1. Closed Cauchy sequence proof

A set F being a subset of Reals is closed iff every Cauchy sequence contained in F has a limit that is also an element of F.

Let F be closed. Then F contains its limit points.
This means x=lim an are elements of F.

2. I know a sequence is Cauchy if abs value(am-an)<epsilon

I just am confused on where to go with this one.

3. I find to OP post to be equivalent to ‘Prove that a closed set is closed’.
What is there to prove there?
In the real numbers every Cauchy sequence has a unique limit. Every closed set contains all its limit points. So what is there to prove?

4. Ok that helps understanding wise, but i guess the formal proof is what is getting me.

Every closed set contains all of its limit points. Then there is a a neighborhood(x) such that the intersection of F is not equal to {x}. I guess I don't see how to get to the Cauchy sequence from there.

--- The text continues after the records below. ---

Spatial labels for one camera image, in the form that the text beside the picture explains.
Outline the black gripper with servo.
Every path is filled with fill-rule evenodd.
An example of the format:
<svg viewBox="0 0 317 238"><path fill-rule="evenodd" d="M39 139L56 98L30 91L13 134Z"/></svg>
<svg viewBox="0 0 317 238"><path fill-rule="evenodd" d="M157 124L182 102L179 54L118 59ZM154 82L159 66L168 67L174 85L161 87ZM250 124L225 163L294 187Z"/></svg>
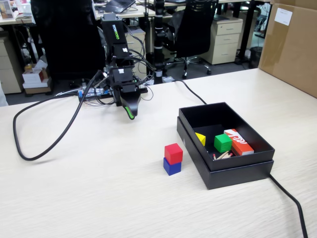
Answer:
<svg viewBox="0 0 317 238"><path fill-rule="evenodd" d="M133 79L133 66L111 67L109 69L110 86L113 94L121 94L120 100L128 117L133 120L138 115L141 93Z"/></svg>

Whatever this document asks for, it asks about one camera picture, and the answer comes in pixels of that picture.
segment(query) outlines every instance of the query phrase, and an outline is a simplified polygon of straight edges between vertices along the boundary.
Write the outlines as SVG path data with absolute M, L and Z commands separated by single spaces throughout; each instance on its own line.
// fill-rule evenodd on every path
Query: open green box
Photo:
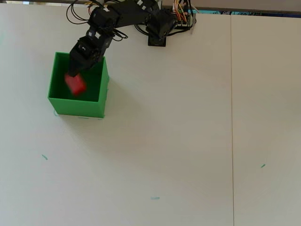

Other direction: Let an be cauchy sequence such that an has a limit contained in F.
an is a Cauchy sequence if abs value(an-am)<epsilon
A limit exists for an if abs value(an-a)<epsilon
we can rewrite an-am as (an-a)+(a-am)
Then by the triangle inequality, abs value(an-am)<abs value(an-a)+abs value(a-am)
I'm stuck going from there to the set being closed

5. Ok I feel like I understand the 2nd direction after thinking about it, but I don't see how to do the first part. I don't see how to we get from F being closed to every Cauchy sequence contained in F having a limit that is also an element of F. I just don't see how the whole idea of Cauchy sequences come in.

Thinking about it more, we have some neighborhood of limit points such that (x-epsilon,x+epsilon) intersect F is not equal to x.